Plusieurs pays examinent des restrictions sur l’accès des mineurs aux réseaux sociaux. En France, des députés ont avancé vers une interdiction pour les moins de 15 ans lors de la nuit de vote. À l’échelle internationale, l’Australie impose 16 ans minimum, et l’Union européenne et d’autres pays discutent de cadres similaires. Le récit met en lumière des approches variées et des débats autour de l’âge, du contrôle et des sanctions.

En Australie et dans l’UE, des cadres contrastés pour les mineurs
L’Australie a mis en vigueur fin 2025 une exigence d’au moins 16 ans et oblige les plateformes à supprimer les comptes d’utilisateurs trop jeunes, sous peine d’amendes pouvant atteindre 28 millions d’euros. Meta a annoncé avoir supprimé 544 000 comptes d’utilisateurs de moins de 16 ans, dont 331 000 sur Instagram et 173 000 sur Facebook. Le Parlement européen a adopté en novembre un rapport non contraignant qui interdit l’accès libre aux réseaux sociaux pour les moins de 16 ans dans l’Union européenne; plusieurs pays proposent des initiatives nationales, comme le Danemark avec un projet de loi visant l’interdiction pour les moins de 15 ans, l’Espagne examinant une mesure similaire. En Grande-Bretagne, la pression monte autour d’un amendement visant à interdire l’accès pour les moins de 16 ans, que le gouvernement refuse et qui doit être examiné à la Chambre des communes, où la majorité est fragilisée par des dissensions internes et par des lettres de députés travaillistes appelant à des restrictions plus strictes. En Corée du Sud, dès mars 2026, il sera interdit d’utiliser des téléphones portables dans les salles de classe; la loi dite « Cendrillon » de 2011, qui bloquait les jeux en ligne pour les mineurs de minuit à 6 heures, a été abrogée dix ans plus tard, remplacée par un système de restrictions qui n’a été utilisé que par 0,01 % des utilisateurs. En Chine, l’accès des mineurs est fortement contrôlé depuis 2021, avec identification et limites : les moins de 14 ans ne peuvent passer plus de 40 minutes par jour sur Douyin; l’accès requiert un numéro de téléphone lié à un document d’identité et une photo d’identité peut être demandée en cas de doute.

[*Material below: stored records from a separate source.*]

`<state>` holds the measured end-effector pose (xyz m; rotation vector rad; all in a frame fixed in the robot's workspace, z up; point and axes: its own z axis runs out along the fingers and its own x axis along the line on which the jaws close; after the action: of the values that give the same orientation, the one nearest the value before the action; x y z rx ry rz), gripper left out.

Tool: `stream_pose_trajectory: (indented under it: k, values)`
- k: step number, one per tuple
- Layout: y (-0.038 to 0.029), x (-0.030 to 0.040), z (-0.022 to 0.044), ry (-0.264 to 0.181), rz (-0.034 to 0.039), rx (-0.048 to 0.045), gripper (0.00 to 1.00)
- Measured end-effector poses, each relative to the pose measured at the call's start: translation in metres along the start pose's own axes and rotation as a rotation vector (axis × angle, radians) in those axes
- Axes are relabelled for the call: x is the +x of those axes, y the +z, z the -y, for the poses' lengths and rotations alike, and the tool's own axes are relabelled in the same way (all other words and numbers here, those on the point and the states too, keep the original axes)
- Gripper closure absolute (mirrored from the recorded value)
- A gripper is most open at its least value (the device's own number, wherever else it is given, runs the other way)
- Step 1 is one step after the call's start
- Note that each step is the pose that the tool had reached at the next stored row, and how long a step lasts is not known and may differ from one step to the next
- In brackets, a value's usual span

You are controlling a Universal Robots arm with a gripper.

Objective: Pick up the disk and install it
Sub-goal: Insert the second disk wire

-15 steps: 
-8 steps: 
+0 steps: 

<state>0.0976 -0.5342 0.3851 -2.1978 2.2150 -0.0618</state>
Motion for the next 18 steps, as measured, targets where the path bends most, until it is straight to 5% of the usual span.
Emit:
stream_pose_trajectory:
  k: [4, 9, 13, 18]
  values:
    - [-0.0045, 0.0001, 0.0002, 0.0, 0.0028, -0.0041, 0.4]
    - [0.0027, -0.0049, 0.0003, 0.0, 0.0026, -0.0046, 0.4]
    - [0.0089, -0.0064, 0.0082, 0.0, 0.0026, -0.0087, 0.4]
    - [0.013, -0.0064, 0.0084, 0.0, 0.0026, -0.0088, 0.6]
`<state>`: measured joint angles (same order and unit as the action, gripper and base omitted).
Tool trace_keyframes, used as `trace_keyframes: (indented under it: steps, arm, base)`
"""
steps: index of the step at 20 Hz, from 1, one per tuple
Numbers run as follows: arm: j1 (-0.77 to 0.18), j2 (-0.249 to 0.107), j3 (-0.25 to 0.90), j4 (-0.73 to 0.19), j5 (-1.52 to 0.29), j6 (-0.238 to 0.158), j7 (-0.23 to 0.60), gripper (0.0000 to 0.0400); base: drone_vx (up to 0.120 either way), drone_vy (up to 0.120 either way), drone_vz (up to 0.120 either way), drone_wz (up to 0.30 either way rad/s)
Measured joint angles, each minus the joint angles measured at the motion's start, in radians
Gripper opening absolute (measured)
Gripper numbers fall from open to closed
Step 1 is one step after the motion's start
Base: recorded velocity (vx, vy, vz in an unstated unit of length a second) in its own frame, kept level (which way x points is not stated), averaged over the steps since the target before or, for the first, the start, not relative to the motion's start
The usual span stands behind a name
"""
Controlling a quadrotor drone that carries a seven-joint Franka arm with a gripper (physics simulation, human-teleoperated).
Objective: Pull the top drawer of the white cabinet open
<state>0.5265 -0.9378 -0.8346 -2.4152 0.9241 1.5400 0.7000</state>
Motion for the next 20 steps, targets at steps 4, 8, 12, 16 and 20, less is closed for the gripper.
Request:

En France: vote et perspective européenne
En France, les députés ont adopté dans la nuit du 26 au 27 janvier un article d’une proposition de loi interdisant l’accès aux réseaux sociaux avant l’âge de 15 ans. Cette initiative s’inscrit dans une dynamique européenne où le Parlement européen a adopté en novembre un cadre non contraignant et où des pays comme le Danemark et l’Espagne envisagent des mesures similaires. Le gouvernement britannique fait face à des pressions sur l’interdiction pour les moins de 16 ans, et des débats existent quant à l’impact sur les droits des mineurs et sur l’éducation numérique. Dans le cadre international, des modèles stricts existent en Chine et en Corée du Sud, rappelant l’importance du contrôle d’identité et des limites de temps pour les jeunes, avec la référence à la loi dite « Cendrillon » et les mécanismes de restriction adaptés.